Приехал он к концу дня и, только умывшись и наскоро закусив, никуда не заходя, просто пошел побродить по этим многое видавшим на своем веку улицам, обсаженным щедро деревьями, среди которых кое-где попадались и тополя, смутно напоминавшие юг. Небольшие дома полупрятались в вечерних садах; между старыми плитами второй раз зацвела глухая крапива. На улицах круглолицые девушки прогуливались с приземистыми купчиками в картузах. Шел крутой говорок.

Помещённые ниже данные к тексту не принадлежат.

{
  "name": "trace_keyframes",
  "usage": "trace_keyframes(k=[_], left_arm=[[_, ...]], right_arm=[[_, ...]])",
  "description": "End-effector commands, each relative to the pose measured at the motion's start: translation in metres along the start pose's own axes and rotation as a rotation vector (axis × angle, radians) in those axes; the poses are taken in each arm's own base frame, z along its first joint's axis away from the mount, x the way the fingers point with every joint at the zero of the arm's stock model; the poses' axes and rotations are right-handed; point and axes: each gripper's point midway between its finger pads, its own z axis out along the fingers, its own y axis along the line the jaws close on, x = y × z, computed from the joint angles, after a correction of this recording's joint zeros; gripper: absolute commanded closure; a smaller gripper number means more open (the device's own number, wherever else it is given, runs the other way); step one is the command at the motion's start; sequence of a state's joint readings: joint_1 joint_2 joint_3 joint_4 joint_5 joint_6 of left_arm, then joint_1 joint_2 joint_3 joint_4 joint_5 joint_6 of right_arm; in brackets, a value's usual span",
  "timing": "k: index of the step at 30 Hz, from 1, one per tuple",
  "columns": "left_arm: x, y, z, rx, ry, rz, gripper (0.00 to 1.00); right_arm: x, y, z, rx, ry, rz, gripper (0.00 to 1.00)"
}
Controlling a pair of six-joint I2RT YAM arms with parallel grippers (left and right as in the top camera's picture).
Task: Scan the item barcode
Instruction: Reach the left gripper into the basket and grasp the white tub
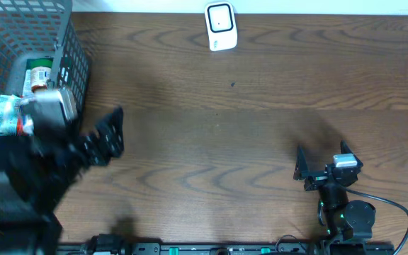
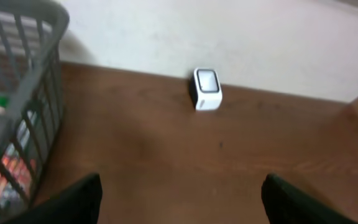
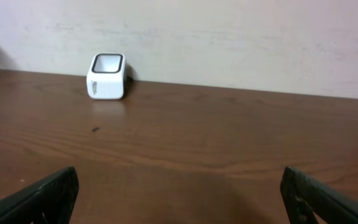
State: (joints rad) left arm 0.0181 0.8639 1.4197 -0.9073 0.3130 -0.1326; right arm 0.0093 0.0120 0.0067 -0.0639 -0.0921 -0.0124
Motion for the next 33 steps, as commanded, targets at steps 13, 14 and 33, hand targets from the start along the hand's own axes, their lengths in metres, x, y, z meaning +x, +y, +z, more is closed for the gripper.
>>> trace_keyframes(k=[13,14,33], left_arm=[[-0.111,0.070,0.045,-0.345,0.155,0.035,0.16],[-0.114,0.077,0.047,-0.370,0.153,0.063,0.16],[-0.033,0.291,0.060,-0.978,0.430,-0.402,0.09]], right_arm=[[0.001,-0.003,0.000,0.014,0.001,-0.011,0.01],[0.001,-0.003,0.000,0.014,0.001,-0.011,0.01],[0.001,-0.003,0.000,0.014,0.001,-0.011,0.01]])
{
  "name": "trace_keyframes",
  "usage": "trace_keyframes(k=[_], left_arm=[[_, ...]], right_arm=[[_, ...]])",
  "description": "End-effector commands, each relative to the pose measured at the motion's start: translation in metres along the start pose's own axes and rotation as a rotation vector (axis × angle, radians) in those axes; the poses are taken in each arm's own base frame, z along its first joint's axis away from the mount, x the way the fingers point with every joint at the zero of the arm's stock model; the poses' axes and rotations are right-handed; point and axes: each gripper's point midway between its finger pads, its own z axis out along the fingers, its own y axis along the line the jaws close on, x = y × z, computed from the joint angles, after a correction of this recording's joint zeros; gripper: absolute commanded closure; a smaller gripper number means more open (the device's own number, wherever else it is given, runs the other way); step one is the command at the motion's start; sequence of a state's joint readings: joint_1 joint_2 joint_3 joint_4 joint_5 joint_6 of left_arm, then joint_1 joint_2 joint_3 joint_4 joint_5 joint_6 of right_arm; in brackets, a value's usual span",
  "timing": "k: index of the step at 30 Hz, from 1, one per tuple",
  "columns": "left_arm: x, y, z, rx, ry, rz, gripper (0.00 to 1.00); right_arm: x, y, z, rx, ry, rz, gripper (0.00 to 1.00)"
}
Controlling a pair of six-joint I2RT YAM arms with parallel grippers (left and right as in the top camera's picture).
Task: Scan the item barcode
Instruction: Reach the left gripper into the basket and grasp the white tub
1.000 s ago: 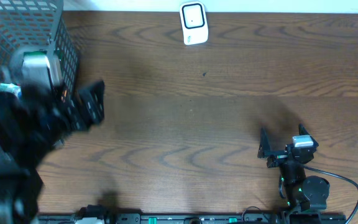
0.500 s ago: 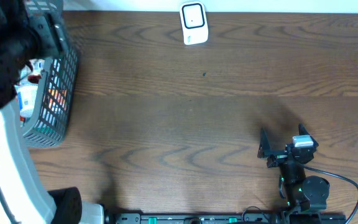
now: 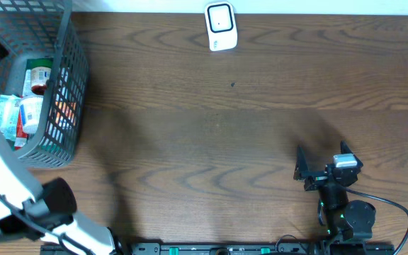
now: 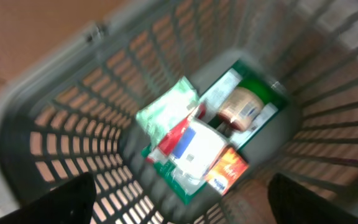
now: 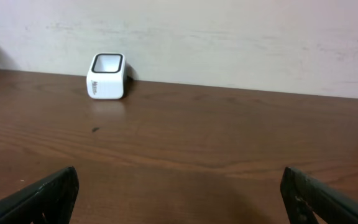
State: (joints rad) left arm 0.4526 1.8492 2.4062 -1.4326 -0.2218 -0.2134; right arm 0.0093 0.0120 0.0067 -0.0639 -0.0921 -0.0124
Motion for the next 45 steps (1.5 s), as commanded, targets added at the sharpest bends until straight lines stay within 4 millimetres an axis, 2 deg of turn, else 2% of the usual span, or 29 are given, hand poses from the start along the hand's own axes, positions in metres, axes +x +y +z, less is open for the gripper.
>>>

Пушкин прошел через рынок, уже опустевший; между ларьками бродили собаки, в кучах отбросов вынюхивая себе добычу. Мальчишки пугали галок, кружившихся стаями; птицы выглядывали, где бы им сесть. От берега Псковы несло запахом тины и рыбы: там исстари был расположен огромный рыбный базар, а в башне, через которую шел вход из Запсковья, такую же рыбью «снедь блюли собакам на ядь». Пушкин живо представил себе это множество псов, охранявших в Детинце купеческие склады товаров, общественные амбары с хлебом, на случай отсиживания от неприятеля, и погреба с пороховым «зельем». Впрочем, отсиживались там и со скотом, и со всем прочим имуществом… Такие же склады были и в подземельях изящных церквей с их легкими звонницами, родимыми сестрами вязёмской, памятной с детства, и во многих пристройках, где в старину бывали и кабаки.
После долгого сидения в тележке (коляска, увы, укатила в столицу с родителями!) ему было приятно поразмять ноги, и всю эту далекую старину он вдыхал полною грудью. Да, когда-то кипела здесь жизнь, когда-то бывал и гражданский раскол на старой Руси! Для Пушкина книги и летописи вновь оживали. Назад тому три с половиною века канцелярист Стефана Батория записал для себя: «Любуемся Псковом. Господи, какой большой город! Точно Париж». Один иностранец в то время насчитывал в городе свыше 40000 домов, а «Писцовые книги» числили до 1300 одних лавок с товарами! Через город катились литовские войны, ливонские войны; крестьяне и черные городские люди вскипали, как вода на огне… Тут был и свой самозванец — Исидор, беглый дьякон из Новгорода… А история хлебного бунта, когда так потрепали помещиков!.. Да, пожалуй, поэтам тогда, если б и были такие, тоже круто пришлось бы, но за них неплохо работали юродивые! Недаром все в том же письме сообщал ему Вяземский: «Жуковский уверяет, что и тебе надобно выехать в лице юродивого». Что же, он и без этого совета в «Борисе» уже «выезжал»…
Псков сейчас мирен и тих. Только шаги опального гостя звучат одиноко и глухо. Ко всенощной рано еще, и будочник из-под алебарды пытливо скосил один глаз на проходившего бойко незнакомого черного господина. Но Пушкин весело мигнул ему — именно как знакомцу — и вступил под широкую арку. Пахнуло простором и теснотою кремля.